#### MATERIAL PROVIDED

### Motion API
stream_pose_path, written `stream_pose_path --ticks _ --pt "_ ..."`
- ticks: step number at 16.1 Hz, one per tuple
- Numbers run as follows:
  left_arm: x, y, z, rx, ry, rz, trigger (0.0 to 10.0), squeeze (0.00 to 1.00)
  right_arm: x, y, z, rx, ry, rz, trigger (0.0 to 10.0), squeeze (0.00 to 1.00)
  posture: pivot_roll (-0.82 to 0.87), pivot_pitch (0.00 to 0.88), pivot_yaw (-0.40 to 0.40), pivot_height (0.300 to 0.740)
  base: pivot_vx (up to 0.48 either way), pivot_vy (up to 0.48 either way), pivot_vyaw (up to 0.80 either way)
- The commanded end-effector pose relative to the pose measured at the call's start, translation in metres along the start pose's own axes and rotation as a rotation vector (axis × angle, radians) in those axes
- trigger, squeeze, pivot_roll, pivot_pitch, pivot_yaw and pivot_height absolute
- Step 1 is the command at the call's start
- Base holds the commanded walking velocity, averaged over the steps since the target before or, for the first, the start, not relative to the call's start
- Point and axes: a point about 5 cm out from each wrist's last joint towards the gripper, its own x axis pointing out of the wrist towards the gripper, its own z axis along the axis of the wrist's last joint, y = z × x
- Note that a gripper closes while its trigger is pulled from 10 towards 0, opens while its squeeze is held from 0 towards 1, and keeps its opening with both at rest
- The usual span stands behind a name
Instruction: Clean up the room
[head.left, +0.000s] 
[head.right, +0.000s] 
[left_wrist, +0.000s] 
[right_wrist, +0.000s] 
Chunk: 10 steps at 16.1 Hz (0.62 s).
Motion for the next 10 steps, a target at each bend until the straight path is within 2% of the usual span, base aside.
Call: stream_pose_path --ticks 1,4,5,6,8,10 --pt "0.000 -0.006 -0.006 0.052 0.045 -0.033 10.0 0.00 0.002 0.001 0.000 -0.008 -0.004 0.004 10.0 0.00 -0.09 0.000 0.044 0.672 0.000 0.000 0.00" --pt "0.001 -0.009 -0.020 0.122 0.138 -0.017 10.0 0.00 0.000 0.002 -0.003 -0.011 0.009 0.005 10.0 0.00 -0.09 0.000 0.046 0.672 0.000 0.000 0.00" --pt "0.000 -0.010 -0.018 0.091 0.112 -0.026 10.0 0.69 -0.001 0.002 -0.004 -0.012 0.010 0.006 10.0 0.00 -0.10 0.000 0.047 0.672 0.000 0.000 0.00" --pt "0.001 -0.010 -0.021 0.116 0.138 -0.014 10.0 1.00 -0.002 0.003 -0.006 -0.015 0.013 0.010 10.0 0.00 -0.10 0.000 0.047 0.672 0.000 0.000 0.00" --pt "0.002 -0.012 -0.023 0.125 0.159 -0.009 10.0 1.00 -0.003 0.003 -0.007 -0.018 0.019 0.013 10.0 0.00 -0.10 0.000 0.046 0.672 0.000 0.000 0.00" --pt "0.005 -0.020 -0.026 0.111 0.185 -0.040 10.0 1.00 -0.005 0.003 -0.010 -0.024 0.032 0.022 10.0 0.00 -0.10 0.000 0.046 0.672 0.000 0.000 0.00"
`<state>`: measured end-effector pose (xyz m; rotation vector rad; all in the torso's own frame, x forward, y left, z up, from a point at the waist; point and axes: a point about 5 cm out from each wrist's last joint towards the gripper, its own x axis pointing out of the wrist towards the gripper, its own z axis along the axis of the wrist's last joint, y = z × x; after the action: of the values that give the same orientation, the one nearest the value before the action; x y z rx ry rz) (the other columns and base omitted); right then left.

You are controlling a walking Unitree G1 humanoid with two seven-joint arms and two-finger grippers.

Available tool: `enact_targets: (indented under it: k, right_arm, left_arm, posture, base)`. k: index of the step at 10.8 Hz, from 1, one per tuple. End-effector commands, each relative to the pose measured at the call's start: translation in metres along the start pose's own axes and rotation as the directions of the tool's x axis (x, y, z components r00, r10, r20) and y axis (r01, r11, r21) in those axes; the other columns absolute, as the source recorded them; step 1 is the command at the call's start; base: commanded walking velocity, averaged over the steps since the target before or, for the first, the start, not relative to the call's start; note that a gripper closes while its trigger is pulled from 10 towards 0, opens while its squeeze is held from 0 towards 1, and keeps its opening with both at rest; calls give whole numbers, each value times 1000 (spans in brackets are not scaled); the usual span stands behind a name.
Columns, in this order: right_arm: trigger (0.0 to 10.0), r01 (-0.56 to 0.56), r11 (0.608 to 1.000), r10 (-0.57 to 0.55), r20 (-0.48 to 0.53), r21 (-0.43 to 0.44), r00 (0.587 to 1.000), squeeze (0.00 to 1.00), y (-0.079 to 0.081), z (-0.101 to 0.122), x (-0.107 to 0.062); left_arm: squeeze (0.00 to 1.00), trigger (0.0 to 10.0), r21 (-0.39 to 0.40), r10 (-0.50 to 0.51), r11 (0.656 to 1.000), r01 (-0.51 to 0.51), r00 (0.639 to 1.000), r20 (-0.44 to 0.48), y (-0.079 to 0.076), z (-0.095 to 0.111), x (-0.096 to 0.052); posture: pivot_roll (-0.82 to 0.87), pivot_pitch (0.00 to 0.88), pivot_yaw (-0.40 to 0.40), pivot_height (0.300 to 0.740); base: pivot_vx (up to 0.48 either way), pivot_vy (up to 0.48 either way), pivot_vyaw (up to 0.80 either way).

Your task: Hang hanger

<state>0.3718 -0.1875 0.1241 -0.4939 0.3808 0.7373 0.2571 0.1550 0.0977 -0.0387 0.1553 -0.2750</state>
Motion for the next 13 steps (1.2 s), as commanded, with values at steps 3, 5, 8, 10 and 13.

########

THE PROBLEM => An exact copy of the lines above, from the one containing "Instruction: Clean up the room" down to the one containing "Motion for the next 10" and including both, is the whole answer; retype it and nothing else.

ANSWER SECTION =>
Instruction: Clean up the room
[head.left, +0.000s] 
[head.right, +0.000s] 
[left_wrist, +0.000s] 
[right_wrist, +0.000s] 
Chunk: 10 steps at 16.1 Hz (0.62 s).
Motion for the next 10 steps, a target at each bend until the straight path is within 2% of the usual span, base aside.

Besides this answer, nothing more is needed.